当赵瑜感叹着金军久经沙场而拥有的杀气的时候,完颜娄室等一众金人将领,也在震惊于东海军阵的逼人气势。任何时候。整齐的队列,总能给人巨大地震撼。眼前的军阵如平地突起的山峦,厚重,坚硬。一座山峦,沉沉的直扑过来。在巨大的压力下,金人已经忽视了东海军阵单薄的队列,在他们地心中,升起了一个念头,东海人会不会真的如山一般坚不可摧?
晨时的阳光照在东海军的铁甲上,被晶亮的甲叶反射出来的光线。眩花了金人们的双眼。完颜娄室眯起了眼睛。东海人竟然排出了斜线阵。他一眼就看出了赵瑜的算盘。东海军把左翼向前突出,定然是想用最快的速度击溃他的右军。转而包抄他地中军。
既然东海王有着以上驷对下驷地想法,那东海军安排在左翼的战力必然是全军之冠,正如刀尖最为锋利。以他安置在右翼、总计两千五百名渤海和契丹兵,怕是会一冲即散,不过尚幸那里还有一个女真千人队,足以抵挡。只要能尽速击败东海中军,砍下那面大旗,这仗就必胜无疑。

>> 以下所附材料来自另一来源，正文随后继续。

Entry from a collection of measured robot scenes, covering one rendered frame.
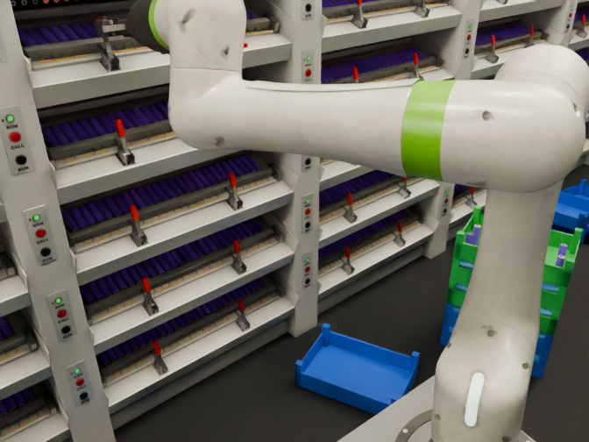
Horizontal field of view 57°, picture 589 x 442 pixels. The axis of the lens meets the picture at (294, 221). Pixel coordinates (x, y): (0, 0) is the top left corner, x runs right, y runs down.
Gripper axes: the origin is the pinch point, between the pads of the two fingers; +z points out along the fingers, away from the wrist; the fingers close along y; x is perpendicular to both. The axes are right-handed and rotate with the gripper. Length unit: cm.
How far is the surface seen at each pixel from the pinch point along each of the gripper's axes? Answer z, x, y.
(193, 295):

视线转到东海中军阵列,完颜娄室不由得冷哼一声:“只有一千人!”不管士兵如何精锐,又有何等利器,甚至他手下地外族兵都成了内应,但他的五千中军可都是本部女真,想以一敌五,对上女真勇士,那未免也太小瞧人了!
此战必胜!
并没有派人上前骂阵,也没有如说书中的那样,将领们上阵打上一通。赵瑜和完颜娄室都不是喜欢玩花活的性格,两军只是静静的对峙了片刻,便又在鼓号的催促下不约而同的重新起步。
野战二营走在最前,作为整条阵线的刀尖,他们前出达百步之多,距敌军也只剩半里。最前排的士兵,已能分辨出眼前渤海人和契丹人不同的服饰。右侧,与金人中军的前锋,隔着二十余步交错而过,鼓点登时开始变快。前排的一个指挥,竖起的长枪都已放下,枪尖直指前方。而后排,本已上好弦的神臂弓,略略抬起一个角度,对准了来敌。所有人都是一个想法,一定要用最快的速度解决眼前的敌人。